Edit on GitHub

common.lib.queue

A job queue, to divide work over the workers

  1"""
  2A job queue, to divide work over the workers
  3"""
  4import time
  5import json
  6
  7from common.lib.job import Job
  8import psycopg2
  9
 10
 11class JobQueue:
 12	"""
 13	A simple job queue
 14
 15	Jobs are basically database records. The job has some information that a worker
 16	can use to do its job. The job queue is shared between workers so that nothing
 17	is done twice.
 18	"""
 19	db = None
 20	log = None
 21
 22	def __init__(self, logger, database):
 23		"""
 24		Set up database handler
 25		"""
 26		self.log = logger
 27
 28		self.db = database
 29
 30	def get_job(self, jobtype, timestamp=-1, restrict_claimable=True):
 31		"""
 32		Get job of a specific type
 33
 34		Returns a job's data. The `details` column is parsed JSON, and can thus contain all
 35		kinds of data.
 36
 37		:param string jobtype:  Job type
 38		:param int timestamp:  Find jobs that may be claimed after this timestamp. If set to
 39							   a negative value (default), any job with a "claim after" time
 40							   earlier than the current time is selected.
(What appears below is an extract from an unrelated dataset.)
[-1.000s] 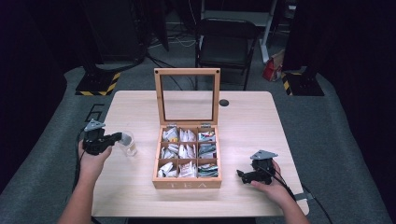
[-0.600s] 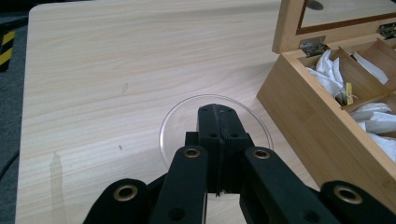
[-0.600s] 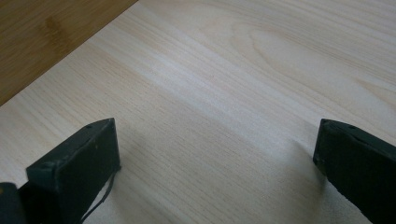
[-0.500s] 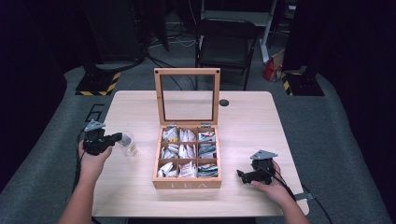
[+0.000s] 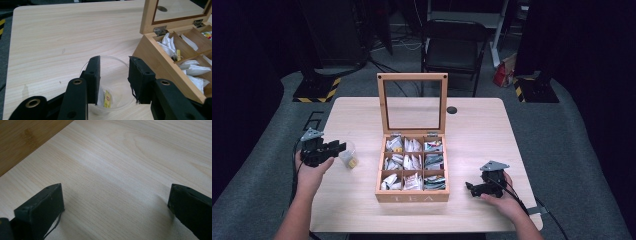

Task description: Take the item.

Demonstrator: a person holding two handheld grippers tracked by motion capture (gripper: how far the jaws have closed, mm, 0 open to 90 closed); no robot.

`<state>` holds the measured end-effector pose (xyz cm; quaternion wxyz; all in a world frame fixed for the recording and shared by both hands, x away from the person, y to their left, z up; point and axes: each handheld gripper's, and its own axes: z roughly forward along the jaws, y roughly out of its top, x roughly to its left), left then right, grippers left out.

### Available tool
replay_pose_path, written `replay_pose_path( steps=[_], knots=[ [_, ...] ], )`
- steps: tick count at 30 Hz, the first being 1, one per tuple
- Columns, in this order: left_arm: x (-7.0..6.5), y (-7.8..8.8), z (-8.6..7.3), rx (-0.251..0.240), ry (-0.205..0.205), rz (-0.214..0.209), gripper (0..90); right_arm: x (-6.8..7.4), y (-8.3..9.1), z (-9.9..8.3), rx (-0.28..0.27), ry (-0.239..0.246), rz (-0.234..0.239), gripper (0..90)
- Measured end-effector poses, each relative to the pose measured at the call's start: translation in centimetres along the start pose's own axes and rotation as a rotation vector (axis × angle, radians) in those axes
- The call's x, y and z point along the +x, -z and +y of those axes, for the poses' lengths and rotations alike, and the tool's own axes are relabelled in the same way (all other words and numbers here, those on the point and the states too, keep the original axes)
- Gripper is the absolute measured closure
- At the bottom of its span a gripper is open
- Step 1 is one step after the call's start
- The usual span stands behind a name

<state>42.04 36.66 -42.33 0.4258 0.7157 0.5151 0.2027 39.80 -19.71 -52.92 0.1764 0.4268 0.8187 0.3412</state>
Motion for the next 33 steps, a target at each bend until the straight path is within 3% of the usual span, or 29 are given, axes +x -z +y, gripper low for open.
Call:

 41		:param bool restrict_claimable:  Only return jobs that may be claimed
 42		according to their parameters
 43		:return dict: Job data, or `None` if no job was found
 44		"""
 45		if timestamp < 0:
 46			timestamp = int(time.time())
 47
 48		# select the number of jobs of the same type that have been queued for
 49		# longer than the job as well
 50		replacements = [jobtype]
 51		query = (
 52			"SELECT main_queue.* FROM jobs AS main_queue"
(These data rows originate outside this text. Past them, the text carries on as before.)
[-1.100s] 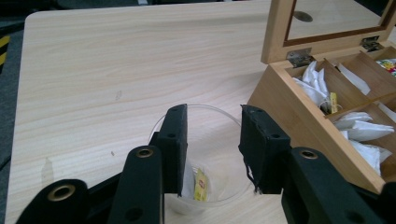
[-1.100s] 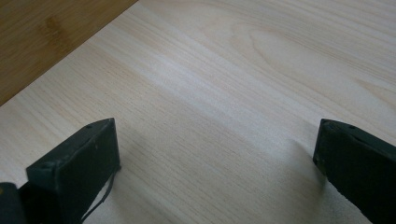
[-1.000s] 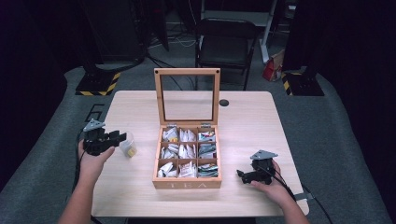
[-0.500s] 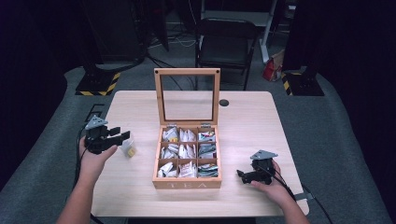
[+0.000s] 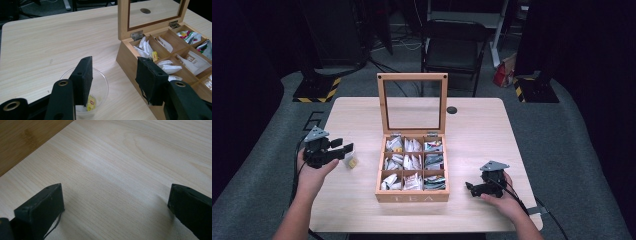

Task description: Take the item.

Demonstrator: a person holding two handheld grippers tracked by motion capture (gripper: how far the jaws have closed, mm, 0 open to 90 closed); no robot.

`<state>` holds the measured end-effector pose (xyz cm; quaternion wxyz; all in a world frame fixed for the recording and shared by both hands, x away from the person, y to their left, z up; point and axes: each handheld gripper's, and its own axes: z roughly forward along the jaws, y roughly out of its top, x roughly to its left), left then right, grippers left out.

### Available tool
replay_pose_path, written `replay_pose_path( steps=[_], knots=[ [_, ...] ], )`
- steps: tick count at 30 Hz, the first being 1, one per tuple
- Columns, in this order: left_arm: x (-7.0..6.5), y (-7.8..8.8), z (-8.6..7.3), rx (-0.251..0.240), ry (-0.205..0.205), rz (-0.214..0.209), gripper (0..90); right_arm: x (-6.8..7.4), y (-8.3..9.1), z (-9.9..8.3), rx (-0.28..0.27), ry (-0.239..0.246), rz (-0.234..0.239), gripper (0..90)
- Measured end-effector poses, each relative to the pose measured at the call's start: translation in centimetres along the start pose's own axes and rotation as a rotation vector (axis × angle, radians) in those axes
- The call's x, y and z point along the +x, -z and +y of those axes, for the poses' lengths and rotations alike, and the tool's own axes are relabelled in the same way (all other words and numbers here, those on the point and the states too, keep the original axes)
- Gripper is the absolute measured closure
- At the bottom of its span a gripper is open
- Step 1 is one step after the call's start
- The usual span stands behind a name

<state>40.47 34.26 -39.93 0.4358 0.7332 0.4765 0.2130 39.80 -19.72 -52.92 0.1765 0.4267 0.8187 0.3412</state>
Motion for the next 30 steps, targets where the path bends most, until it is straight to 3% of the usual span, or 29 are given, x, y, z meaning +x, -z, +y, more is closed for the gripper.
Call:
replay_pose_path(
  steps=[15, 30],
  knots=[
    [-1.1, 1.2, -0.9, -0.011, -0.010, -0.039, 46.2, 0.0, 0.0, 0.0, 0.000, 0.001, 0.000, 0.0],
    [-1.8, 1.3, -4.0, 0.031, -0.006, -0.050, 45.8, 0.0, 0.0, 0.0, 0.000, 0.000, 0.000, 0.0]
  ],
)
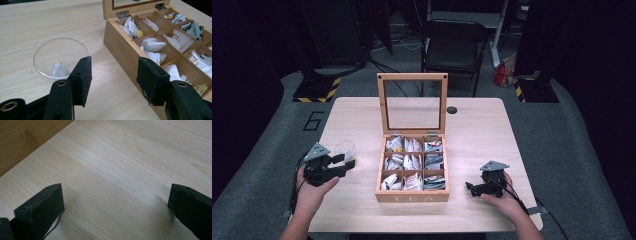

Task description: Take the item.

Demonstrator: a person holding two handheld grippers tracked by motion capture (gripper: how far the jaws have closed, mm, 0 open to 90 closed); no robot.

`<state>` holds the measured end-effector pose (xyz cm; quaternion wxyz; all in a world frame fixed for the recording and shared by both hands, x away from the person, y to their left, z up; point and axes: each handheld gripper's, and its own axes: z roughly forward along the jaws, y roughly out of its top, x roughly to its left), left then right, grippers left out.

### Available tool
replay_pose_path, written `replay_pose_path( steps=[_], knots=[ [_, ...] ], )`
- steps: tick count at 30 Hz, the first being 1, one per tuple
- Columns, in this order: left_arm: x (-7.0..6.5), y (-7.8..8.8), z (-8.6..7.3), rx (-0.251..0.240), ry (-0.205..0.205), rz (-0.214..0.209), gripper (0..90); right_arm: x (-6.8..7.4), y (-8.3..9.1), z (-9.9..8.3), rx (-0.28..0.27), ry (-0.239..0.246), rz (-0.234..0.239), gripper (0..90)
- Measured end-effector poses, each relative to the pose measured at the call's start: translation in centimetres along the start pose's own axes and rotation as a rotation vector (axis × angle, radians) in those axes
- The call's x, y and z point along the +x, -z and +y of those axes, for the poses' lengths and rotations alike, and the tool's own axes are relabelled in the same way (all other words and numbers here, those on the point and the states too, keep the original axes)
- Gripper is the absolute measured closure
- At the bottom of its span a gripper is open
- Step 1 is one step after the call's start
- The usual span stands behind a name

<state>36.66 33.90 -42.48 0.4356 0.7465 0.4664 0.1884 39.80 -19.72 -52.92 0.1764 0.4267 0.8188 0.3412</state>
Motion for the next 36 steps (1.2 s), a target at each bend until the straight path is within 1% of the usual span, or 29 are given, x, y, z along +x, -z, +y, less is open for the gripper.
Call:
replay_pose_path(
  steps=[6, 8, 10, 11, 17, 20, 22, 24, 25, 28, 31, 33, 36],
  knots=[
    [-0.3, 0.0, -1.0, 0.022, -0.009, -0.006, 45.7, 0.0, 0.0, 0.0, 0.000, 0.001, 0.000, 0.0],
    [-0.5, 0.0, -1.4, 0.017, -0.010, 0.000, 45.7, 0.0, 0.0, 0.0, 0.000, 0.000, 0.000, 0.0],
    [-0.5, 0.0, -1.6, 0.015, -0.006, -0.007, 45.7, 0.0, 0.0, 0.0, 0.000, 0.001, 0.000, 0.0],
    [-0.6, -0.1, -1.8, 0.010, -0.004, -0.006, 45.7, 0.0, 0.0, 0.0, 0.000, 0.001, 0.000, 0.0],
    [-0.7, -0.6, -2.6, 0.029, -0.011, -0.012, 45.1, 0.0, 0.0, 0.0, 0.000, 0.001, 0.000, 0.0],
    [-0.8, -0.8, -3.0, 0.022, -0.007, -0.017, 44.9, 0.0, 0.0, 0.0, 0.000, 0.001, 0.000, 0.0],
    [-0.8, -0.9, -3.3, 0.027, -0.008, -0.022, 44.8, 0.0, 0.0, 0.0, 0.000, 0.001, 0.000, 0.0],
    [-0.9, -1.1, -3.6, 0.030, -0.008, -0.017, 44.6, 0.0, 0.0, 0.0, 0.000, 0.001, 0.000, 0.0],
    [-0.9, -1.2, -3.7, 0.039, -0.009, -0.024, 44.6, 0.0, 0.0, 0.0, 0.000, 0.001, 0.000, 0.0],
    [-0.9, -1.4, -4.0, 0.041, -0.019, -0.026, 44.6, 0.0, 0.0, 0.0, -0.001, 0.001, -0.001, 0.0],
    [-0.8, -1.8, -4.5, 0.041, -0.014, -0.029, 44.4, 0.0, 0.0, 0.0, -0.001, 0.001, -0.001, 0.0],
    [-0.8, -2.0, -4.8, 0.055, -0.004, -0.044, 44.3, 0.0, 0.0, 0.0, -0.001, 0.001, -0.001, 0.0],
    [-0.8, -2.5, -5.2, 0.070, -0.017, -0.045, 44.3, 0.0, 0.0, 0.0, -0.001, 0.001, -0.001, 0.0]
  ],
)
 53			"        WHERE main_queue.jobtype = %s"
 54		)
 55
 56		if restrict_claimable:
 57			# claimability is determined through various timestamps
 58			query += (
 59			"          AND main_queue.timestamp_claimed = 0"
 60			"          AND main_queue.timestamp_after < %s"
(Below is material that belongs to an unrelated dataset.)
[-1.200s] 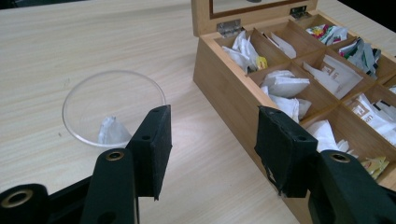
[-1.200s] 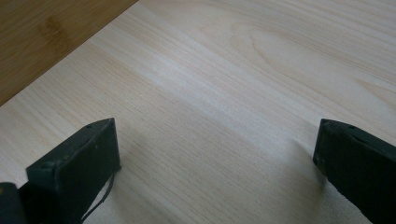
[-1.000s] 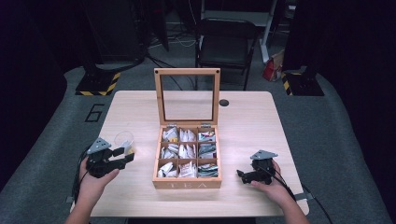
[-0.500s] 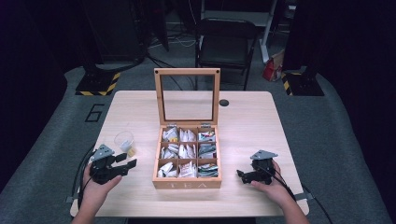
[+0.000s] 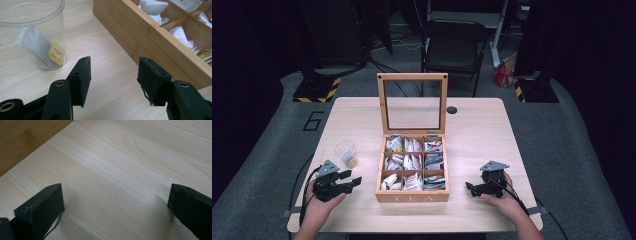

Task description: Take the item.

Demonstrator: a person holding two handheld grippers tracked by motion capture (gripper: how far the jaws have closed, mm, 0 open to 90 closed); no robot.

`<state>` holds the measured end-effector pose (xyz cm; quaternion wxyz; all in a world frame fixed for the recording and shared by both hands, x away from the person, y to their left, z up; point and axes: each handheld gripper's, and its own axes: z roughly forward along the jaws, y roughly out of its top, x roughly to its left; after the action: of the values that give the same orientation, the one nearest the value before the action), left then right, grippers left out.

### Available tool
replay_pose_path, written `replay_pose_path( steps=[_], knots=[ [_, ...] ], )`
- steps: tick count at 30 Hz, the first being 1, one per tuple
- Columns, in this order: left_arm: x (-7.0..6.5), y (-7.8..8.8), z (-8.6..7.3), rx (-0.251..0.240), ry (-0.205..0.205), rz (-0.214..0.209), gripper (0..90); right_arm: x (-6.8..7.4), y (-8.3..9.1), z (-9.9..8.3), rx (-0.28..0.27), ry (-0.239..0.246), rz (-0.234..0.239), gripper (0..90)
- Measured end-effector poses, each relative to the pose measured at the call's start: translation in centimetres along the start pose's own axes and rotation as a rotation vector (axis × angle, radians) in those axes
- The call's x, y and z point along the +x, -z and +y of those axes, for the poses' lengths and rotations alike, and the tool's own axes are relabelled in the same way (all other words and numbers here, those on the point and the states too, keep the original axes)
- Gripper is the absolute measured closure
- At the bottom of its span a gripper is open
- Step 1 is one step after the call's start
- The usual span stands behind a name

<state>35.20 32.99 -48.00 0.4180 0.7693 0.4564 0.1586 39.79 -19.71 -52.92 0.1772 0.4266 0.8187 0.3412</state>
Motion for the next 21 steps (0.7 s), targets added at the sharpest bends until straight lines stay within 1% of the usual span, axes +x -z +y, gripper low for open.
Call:
replay_pose_path(
  steps=[3, 4, 6, 8, 9, 11, 14, 15, 16, 17, 19, 21],
  knots=[
    [0.1, -0.3, -0.2, 0.015, 0.001, -0.007, 44.2, 0.0, 0.0, 0.0, 0.001, 0.004, -0.002, 0.0],
    [0.1, -0.4, -0.3, 0.018, 0.000, -0.002, 44.2, 0.0, 0.0, 0.0, 0.000, 0.000, 0.000, 0.0],
    [0.1, -0.7, -0.5, 0.025, 0.009, -0.009, 44.1, 0.0, 0.0, 0.0, 0.001, 0.003, -0.003, 0.0],
    [0.0, -0.9, -0.6, 0.033, 0.002, -0.009, 43.9, 0.0, 0.0, 0.0, 0.000, 0.000, 0.000, 0.0],
    [0.0, -1.0, -0.6, 0.039, 0.006, -0.016, 43.7, 0.0, 0.0, 0.0, 0.000, 0.000, 0.000, 0.0],
    [-0.1, -1.2, -0.6, 0.051, -0.006, -0.020, 43.7, 0.0, 0.0, 0.0, 0.000, 0.000, 0.000, 0.0],
    [-0.5, -1.6, -0.6, 0.061, -0.012, -0.024, 43.6, 0.0, 0.0, 0.0, 0.000, 0.000, 0.000, 0.0],
    [-0.5, -1.7, -0.6, 0.069, -0.025, -0.027, 43.6, 0.0, 0.0, 0.0, 0.000, 0.000, 0.000, 0.0],
    [-0.6, -1.8, -0.7, 0.070, -0.030, -0.019, 43.5, 0.0, 0.0, 0.0, 0.000, 0.001, 0.000, 0.0],
    [-0.7, -1.8, -0.7, 0.083, -0.031, -0.025, 43.5, 0.0, 0.0, 0.0, 0.000, 0.000, 0.000, 0.0],
    [-0.6, -2.0, -0.8, 0.090, -0.042, -0.025, 43.5, 0.0, 0.0, 0.0, 0.000, 0.000, 0.000, 0.0],
    [-0.7, -2.1, -0.9, 0.102, -0.037, -0.026, 43.4, 0.0, 0.0, 0.0, 0.000, 0.000, 0.000, 0.0]
  ],
)
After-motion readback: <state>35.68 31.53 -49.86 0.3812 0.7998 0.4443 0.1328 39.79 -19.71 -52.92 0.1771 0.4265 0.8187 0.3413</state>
 61			"          AND (main_queue.interval = 0 OR main_queue.timestamp_lastclaimed + main_queue.interval < %s)"
 62			)
 63			replacements.append(timestamp)
 64			replacements.append(timestamp)
 65
 66		query += "    ORDER BY main_queue.timestamp ASC LIMIT 1;"
 67
 68		job = self.db.fetchone(query, tuple(replacements))
 69
 70		return Job.get_by_data(job, database=self.db) if job else None
 71
 72	def get_all_jobs(self, jobtype="*", remote_id=False, restrict_claimable=True):
 73		"""
 74		Get all unclaimed (and claimable) jobs
 75
 76		:param string jobtype:  Type of job, "*" for all types
 77		:param string remote_id:  Remote ID, takes precedence over `jobtype`
 78		:param bool restrict_claimable:  Only return jobs that may be claimed
 79		according to their parameters
 80		:return list:
 81		"""
 82		replacements = []
 83		if remote_id:
 84			filter = "WHERE remote_id = %s"
 85			replacements = [remote_id]
 86		elif jobtype != "*":
 87			filter = "WHERE jobtype = %s"
 88			replacements = [jobtype]
 89		else:
 90			filter = "WHERE jobtype != ''"
 91
 92		query = "SELECT * FROM jobs %s" % filter
 93
 94		if restrict_claimable:
 95			query += ("        AND timestamp_claimed = 0"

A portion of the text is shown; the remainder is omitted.